Ao ser questionada sobre a pesquisa divulgada pelo IPEA, publicada em setembro de 2013, que apontou que o número de homicídios no país não caiu após a Lei Maria da Penha, a delegada afirmou que a situação não se aplica em Juiz de Fora.

 

“Essa pesquisa é nacional e generaliza muito os fatos. Em Juiz de Fora, foram oito homicídios contra mulheres no 1º semestre, sendo que quatro deles passaram pela Delegacia da Mulher. Em três homicídios, as mulheres desrespeitaram as medidas cautelares e voltaram para o convívio de seus parceiros agressores. No 1º semestre, havia 20 condenados pela Lei Maria da Penha presos no CERESP”.
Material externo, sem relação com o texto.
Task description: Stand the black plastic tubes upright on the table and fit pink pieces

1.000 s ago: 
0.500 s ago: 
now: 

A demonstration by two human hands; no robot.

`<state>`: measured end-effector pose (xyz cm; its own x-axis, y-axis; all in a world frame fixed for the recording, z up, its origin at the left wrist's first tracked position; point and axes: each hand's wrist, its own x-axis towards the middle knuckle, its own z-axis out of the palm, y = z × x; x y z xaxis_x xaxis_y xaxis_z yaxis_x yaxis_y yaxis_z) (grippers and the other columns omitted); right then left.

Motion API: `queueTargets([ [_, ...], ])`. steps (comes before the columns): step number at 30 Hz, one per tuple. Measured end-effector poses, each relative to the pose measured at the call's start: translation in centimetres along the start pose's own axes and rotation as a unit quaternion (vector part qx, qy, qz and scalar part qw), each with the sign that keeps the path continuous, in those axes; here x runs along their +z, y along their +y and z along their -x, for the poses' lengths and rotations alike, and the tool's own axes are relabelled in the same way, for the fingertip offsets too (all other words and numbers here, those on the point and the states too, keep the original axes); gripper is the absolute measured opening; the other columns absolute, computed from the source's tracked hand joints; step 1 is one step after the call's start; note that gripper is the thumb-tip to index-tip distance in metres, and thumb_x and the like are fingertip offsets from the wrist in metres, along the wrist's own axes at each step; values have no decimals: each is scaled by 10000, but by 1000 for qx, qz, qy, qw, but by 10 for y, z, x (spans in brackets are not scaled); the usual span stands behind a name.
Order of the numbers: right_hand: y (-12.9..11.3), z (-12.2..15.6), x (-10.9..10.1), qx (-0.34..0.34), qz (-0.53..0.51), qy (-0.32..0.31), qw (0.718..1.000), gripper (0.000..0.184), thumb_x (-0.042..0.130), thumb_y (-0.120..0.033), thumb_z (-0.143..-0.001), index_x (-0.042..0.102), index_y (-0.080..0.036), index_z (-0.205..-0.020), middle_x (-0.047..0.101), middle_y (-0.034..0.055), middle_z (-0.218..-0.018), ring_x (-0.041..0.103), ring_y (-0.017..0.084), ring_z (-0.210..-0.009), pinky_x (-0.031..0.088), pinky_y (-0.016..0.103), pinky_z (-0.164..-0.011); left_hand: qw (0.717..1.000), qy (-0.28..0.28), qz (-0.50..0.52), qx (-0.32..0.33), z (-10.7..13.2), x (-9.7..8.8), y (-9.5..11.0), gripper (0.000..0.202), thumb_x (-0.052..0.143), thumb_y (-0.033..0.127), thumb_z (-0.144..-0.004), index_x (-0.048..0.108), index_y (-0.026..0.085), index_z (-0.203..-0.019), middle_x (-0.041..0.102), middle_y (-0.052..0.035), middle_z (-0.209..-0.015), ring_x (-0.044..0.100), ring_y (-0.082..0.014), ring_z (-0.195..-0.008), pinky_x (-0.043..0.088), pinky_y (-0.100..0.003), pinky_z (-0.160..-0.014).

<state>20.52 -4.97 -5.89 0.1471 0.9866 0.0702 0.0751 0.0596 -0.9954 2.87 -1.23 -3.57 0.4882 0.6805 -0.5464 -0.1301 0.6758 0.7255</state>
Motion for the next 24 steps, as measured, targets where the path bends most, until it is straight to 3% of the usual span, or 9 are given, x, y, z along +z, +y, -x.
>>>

Casa da mulher foi inaugurada em maio de 2013

(Foto: Juliana Neto)

Ambiente da casa é projetado para deixar mulher mais à vontade

(Foto: Juliana Neto) 

Número de ocorrências é 30% superior em relação ao ano de 2012

Por vergonha, eles deixam de formalizar a queixa na polícia. Número de registros em Juiz de Fora não corresponde com a realidade da cidade

Ao contrário do que se pensa, as mulheres não são as únicas vítimas da violência doméstica. Em muitos casos, elas são as agressoras. Apesar de ser tratada como exceção à regra, esta já é a realidade de muitos homens. O funcionário público JCF*, de 29 anos, passou por essa situação recentemente.

 

Ele conta que sua ex-mulher era muito ciumenta. Um dia, em uma crise, ela foi até o escritório que ele trabalhava e armou uma confusão por ciúmes de uma colega de trabalho. “Em casa, depois muita discussão, eu disse que ia me separar e fui dormir em outro quarto. Não satisfeita ela foi até o quarto e me jogou uma panela de água quente. Tive queimaduras de segundo e terceiro graus na região do abdômen”, afirma.

 

Assim como a maioria dos homens, JCF não registrou queixa formal contra sua ex-mulher. E esse é só um caso entre tantos outros que ficam escondidos pela vergonha que os homens sentem em assumir que sofrem agressões físicas e psicológicas de suas parceiras.

 

Segundo o soldado da 1ª Delegacia Regional de Polícia Civil de Juiz de Fora, Otávio Duarte, o número de ocorrências registradas por violência doméstica contra homens é insignificante em relação às mulheres. “Em 2013 ainda não temos registros oficiais. No ano passado foram somente 12 registros específicos de agressões ocasionadas por mulheres, em toda a região de Juiz de Fora. Mas esses dados não representam a realidade já que a maioria maciça dos homens não realiza a queixa formal”.

 

 

Embora o número de ocorrências formais registradas não seja significativo, uma pesquisa realizada em 2011 pela psicóloga Fernanda Bhona, na Universidade Federal de Juiz de Fora, apontou uma realidade diferente em relação à violência doméstica na cidade. Foram analisadas 292 mulheres envolvidas em relacionamentos conjugais (veja gráfico). A pesquisa comprovou que nem sempre as mulheres são as vítimas.

 

 

 

 

 

 

 

 

 

 

 

 

 

 

 

 

 

 

 

 

 

 

 

O policial civil Otávio Duarte orienta aos homens que sofrem agressões a necessidade de formalização da denúncia. “É de suma importância que o homem denuncie porque, apesar de não existir uma legislação específica ao seu lado, ele tem direitos civis que devem ser respeitados e a mulher pode, sim, ser punida por atos de violência contra o seu parceiro”.

 

Desde 2009 tramita na Câmara dos Deputados um projeto de lei que prevê proteger e garantir os direitos dos homens agredidos por mulheres, em moldes semelhantes à Lei Maria da Penha. O Projeto de Lei nº 5.685/2009 foi redigido pelo deputado Gonzaga Patriota (PSB-PE) e ainda está em caráter de estudo.